Work request: Taking the entries below, transcribe only the lines starting with the one with "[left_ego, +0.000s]" and going on through the one with "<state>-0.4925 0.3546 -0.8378", exactly as written, without the pictures.
------ The data
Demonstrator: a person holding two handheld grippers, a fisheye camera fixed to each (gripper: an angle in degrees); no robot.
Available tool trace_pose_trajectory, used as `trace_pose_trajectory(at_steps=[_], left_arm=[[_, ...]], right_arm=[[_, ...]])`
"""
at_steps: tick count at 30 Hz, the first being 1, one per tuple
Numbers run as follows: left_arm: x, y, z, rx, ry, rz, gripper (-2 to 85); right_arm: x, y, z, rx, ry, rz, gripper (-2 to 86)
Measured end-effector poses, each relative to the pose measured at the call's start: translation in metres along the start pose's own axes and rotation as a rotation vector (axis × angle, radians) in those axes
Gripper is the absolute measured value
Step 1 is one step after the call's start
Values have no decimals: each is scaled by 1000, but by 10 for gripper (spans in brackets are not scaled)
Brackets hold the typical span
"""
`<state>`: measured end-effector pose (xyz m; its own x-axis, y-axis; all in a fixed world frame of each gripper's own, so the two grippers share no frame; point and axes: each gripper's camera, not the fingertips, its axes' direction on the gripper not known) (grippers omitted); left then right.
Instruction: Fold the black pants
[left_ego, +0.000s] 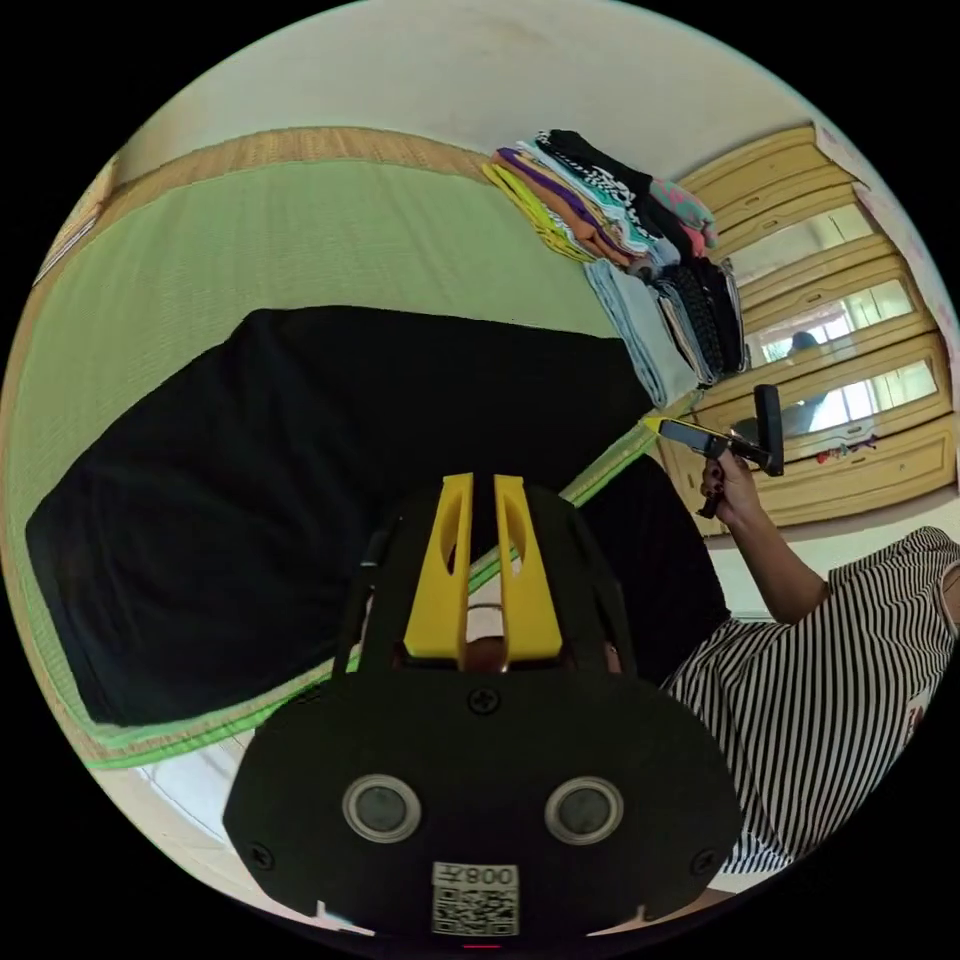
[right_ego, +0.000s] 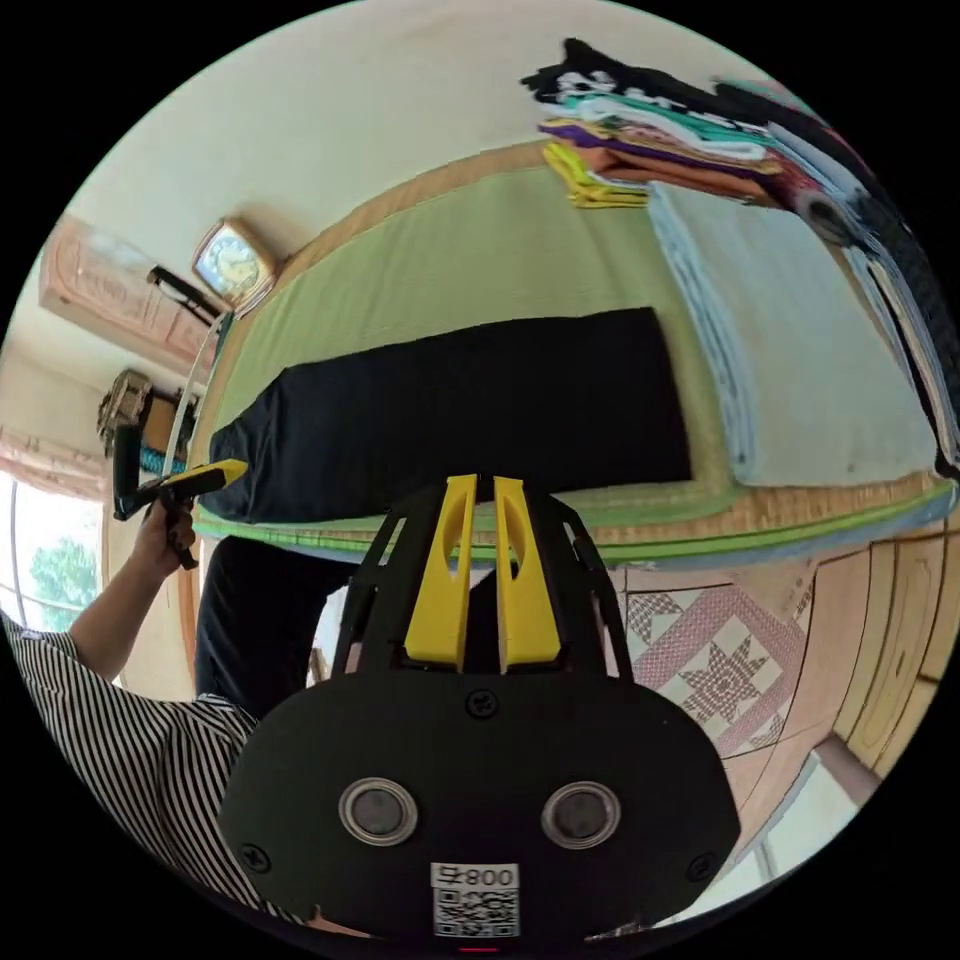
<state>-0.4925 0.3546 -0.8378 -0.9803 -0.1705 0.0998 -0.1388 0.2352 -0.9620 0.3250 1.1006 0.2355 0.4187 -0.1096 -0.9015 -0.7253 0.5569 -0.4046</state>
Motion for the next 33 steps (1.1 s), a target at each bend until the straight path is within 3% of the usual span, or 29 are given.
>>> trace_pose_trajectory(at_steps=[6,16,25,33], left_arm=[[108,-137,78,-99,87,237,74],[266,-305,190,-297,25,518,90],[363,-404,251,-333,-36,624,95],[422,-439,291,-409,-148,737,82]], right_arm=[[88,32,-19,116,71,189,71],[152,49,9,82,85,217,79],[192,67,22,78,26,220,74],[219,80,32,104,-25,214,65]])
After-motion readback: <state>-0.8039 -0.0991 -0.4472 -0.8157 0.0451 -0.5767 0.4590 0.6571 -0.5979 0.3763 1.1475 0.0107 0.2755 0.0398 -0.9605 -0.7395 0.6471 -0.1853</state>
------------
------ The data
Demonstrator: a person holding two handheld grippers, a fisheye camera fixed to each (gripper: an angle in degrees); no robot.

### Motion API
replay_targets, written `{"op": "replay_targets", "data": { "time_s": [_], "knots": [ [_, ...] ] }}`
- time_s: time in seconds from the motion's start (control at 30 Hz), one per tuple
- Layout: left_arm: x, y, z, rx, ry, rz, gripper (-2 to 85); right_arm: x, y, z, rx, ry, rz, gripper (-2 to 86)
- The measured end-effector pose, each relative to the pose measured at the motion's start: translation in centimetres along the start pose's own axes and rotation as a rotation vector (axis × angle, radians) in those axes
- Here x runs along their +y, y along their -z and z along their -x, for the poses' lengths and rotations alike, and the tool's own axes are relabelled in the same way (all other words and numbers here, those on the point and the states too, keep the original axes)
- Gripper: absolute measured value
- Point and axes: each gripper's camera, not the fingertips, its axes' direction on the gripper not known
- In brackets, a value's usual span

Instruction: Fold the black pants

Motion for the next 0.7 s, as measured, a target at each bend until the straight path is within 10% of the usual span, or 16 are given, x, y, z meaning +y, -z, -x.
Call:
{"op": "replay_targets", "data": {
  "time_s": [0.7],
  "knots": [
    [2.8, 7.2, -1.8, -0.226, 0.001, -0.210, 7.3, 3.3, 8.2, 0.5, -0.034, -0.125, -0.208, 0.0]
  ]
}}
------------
Task answer:
[left_ego, +0.000s] 
[right_ego, +0.000s] 
<state>-0.4925 0.3546 -0.8378 -0.9803 -0.1705 0.0998 -0.1388 0.2352 -0.9620 0.3250 1.1006 0.2355 0.4187 -0.1096 -0.9015 -0.7253 0.5569 -0.4046</state>

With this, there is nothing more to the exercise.